Unfortunately, things didn't work out that way at all. The
3.1.3 release introduced two new bugs.
But we didn't know that yet when we came in Tuesday morning wearing
all smiles. The rain was gone and it was a beautiful fall day. Looking out my
east window I could see the bright sun highlighting the colors of the autumn
leaves on thousands of trees on the University of Illinois campus. With the
relocation and the 3.1.3 release behind us, I looked forward to having the
entire team focused on the development of Vault 4.0.
Then the groaning began. We found the first bug that
morning: Something in 3.1.3 broke the ability for the client to store certain
settings in the registry. It was a minor bug, but very annoying. Any user who
changed their personal settings after installing 3.1.3 was going to lose those
settings when we eventually released a fix.
The fix for this bug was easy. We really wanted to get it done
quickly. The longer we left 3.1.3 out there, the worse it was going to be. So
on Wednesday, we released version 3.1.4, containing nothing more than a fix for
this client settings bug.
I'm a golfer, so I refer to this kind of situation as a
"mulligan". In golf, a mulligan is basically a "do-over". You hit a bad shot,
so you just ignore it and try again.
I hate mulligans. We shipped a maintenance release 48 hours
after the previous one! This was just embarrassing, but we figured the best we
could do was just forget about it and go back to work.

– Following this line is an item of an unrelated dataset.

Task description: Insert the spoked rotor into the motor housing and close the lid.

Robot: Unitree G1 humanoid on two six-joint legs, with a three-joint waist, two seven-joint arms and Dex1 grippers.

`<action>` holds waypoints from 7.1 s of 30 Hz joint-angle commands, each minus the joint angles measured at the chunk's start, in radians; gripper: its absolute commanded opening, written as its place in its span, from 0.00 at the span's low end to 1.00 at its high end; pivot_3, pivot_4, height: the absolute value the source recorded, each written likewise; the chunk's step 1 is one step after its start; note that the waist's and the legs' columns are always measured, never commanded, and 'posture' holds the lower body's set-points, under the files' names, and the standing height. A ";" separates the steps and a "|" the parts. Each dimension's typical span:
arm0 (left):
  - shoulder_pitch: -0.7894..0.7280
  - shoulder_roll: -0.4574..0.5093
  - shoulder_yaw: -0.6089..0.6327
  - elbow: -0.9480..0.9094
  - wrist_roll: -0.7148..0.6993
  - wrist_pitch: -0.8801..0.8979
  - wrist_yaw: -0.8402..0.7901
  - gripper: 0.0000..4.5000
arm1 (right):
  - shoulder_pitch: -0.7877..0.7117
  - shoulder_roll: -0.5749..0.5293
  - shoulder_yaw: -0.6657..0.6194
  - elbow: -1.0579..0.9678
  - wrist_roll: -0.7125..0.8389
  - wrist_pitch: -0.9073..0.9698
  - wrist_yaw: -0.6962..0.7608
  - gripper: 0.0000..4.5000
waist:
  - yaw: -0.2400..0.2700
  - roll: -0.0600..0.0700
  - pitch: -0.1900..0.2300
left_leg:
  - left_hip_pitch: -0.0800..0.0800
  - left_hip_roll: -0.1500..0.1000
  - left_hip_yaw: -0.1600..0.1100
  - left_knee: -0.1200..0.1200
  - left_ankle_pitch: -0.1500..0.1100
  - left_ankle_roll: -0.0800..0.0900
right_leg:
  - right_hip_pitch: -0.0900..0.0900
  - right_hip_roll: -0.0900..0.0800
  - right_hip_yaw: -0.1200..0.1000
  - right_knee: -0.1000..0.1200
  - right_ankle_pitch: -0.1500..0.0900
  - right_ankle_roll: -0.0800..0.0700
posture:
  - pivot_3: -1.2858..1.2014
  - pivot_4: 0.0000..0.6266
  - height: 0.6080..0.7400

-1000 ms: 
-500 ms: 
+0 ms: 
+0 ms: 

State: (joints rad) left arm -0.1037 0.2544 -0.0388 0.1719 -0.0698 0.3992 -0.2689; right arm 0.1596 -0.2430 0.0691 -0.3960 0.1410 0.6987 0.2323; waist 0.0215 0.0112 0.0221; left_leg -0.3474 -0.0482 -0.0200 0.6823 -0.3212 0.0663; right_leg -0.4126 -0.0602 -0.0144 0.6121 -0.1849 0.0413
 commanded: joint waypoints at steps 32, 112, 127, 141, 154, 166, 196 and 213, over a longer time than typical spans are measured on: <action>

When we came to the office Thursday morning, the world didn't
seem quite as wonderful as it did on Tuesday, but we were ready to be
optimistic again. The mulligan was behind us. We told ourselves we wouldn't
need another maintenance release for the rest of the year. Everyone went back
to being busy developing the cool new features for Vault 4.0.
And then we discovered the second bug which was introduced
in 3.1.3. The first bug caused groaning. This one provoked a few colorful metaphors. Here's
the bug: Add a binary file to the repository. Branch the folder containing
that file. Now try and retrieve that file from the branch. You can't. The
Vault server returns an error.
This bug had to be fixed. There was no other alternative. Developers
get kind of fussy when they can't get their files from the repository.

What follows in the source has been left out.